# non tobacco ingredients in cigar?????????



## bigb9582 (Aug 1, 2012)

ok guys/gal i went to a local store today to pick up a bundle of sticks fer a every yardgar. well i was talkin to to owner and he recomended TAMPMA TROLLEYS, made by jc newman, aged dominican filler, genuine connecticut broadleaf maduro, made in cigar city, usa. 20 churchill 7 1/4x52.
any way boughtem, got home smoked one great burn mild tasting, ect... 
BUT as i was taking out of the plastic bundle i just happen to see this in small print on the botton the cardboard insert, "these fine cigars are custom made with aged, fully cured imported tobaccos. these cigars are predominatly tobacco with non-tobacco ingredients added."
WTF is the non tobacco ingredients?????? did i by a bundle of giant cigarettes disguied as cigars???
isnt cigars supposed to be 100% tobaccy??? i only smoked one and im thinking about takem back unless its somthing dumb.

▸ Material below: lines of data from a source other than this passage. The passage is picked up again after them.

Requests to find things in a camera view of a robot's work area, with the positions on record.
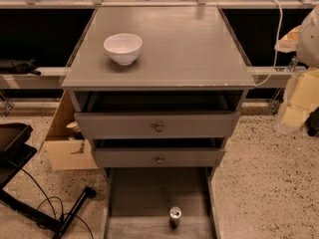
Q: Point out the white ceramic bowl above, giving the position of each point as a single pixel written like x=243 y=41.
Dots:
x=123 y=48

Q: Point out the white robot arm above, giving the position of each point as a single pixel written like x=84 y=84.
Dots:
x=301 y=96

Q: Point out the black object on rail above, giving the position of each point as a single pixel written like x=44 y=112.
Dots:
x=20 y=67

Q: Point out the grey drawer cabinet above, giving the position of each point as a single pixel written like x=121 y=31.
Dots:
x=157 y=93

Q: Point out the grey metal rail frame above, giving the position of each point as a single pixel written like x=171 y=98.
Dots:
x=33 y=77

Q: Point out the redbull can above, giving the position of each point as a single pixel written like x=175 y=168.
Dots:
x=175 y=214

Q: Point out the cardboard box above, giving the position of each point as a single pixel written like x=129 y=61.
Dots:
x=65 y=150

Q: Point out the black stand with tray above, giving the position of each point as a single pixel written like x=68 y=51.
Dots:
x=14 y=154

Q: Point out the grey top drawer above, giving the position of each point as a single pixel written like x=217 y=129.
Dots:
x=157 y=114

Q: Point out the grey bottom drawer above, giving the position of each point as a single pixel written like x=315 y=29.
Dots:
x=139 y=199

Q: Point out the grey middle drawer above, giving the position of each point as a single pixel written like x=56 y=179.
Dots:
x=158 y=152

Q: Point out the grey drawer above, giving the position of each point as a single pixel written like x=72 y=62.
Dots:
x=139 y=199
x=157 y=114
x=158 y=152

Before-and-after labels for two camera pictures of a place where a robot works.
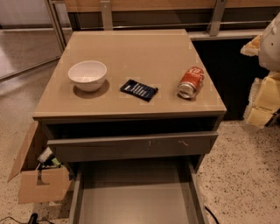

sorry for the rant but i dont like to see that message on my sticks.


----------



## nikonnut (Dec 4, 2011)

Perhaps it refers to the pectin (or whatever "glue" they use) to hold them together?


----------



## DarrelMorris (Feb 7, 2012)

It sounds disturbing, but is probably something that their legal department makes them put on everything.


----------



## bigb9582 (Aug 1, 2012)

i thought about the glue, which would make sense since thses are not machine wrapped with that paper crap, haha. they look just like anyother handmade gar, but the not freaks me out a little


----------



## GIBrett (Jul 29, 2012)

From doing a little googling I've found a few answers. Obviously if it's a flavored cigar it's not flavored with tobacco. If the cigar is made on a machine there is a chance they use paper in the process. This is what I got from another site. "The 'non tobacco ingredients' they're referring to is the homogenized sheet wrapper, which is essentially paper, not tobacco! Such non tobacco ingredients include paper, wood and dust particles. All of these ingredients are pressed into paper rolls that are used to wrap the cigars."


----------



## V-ret (Jun 25, 2012)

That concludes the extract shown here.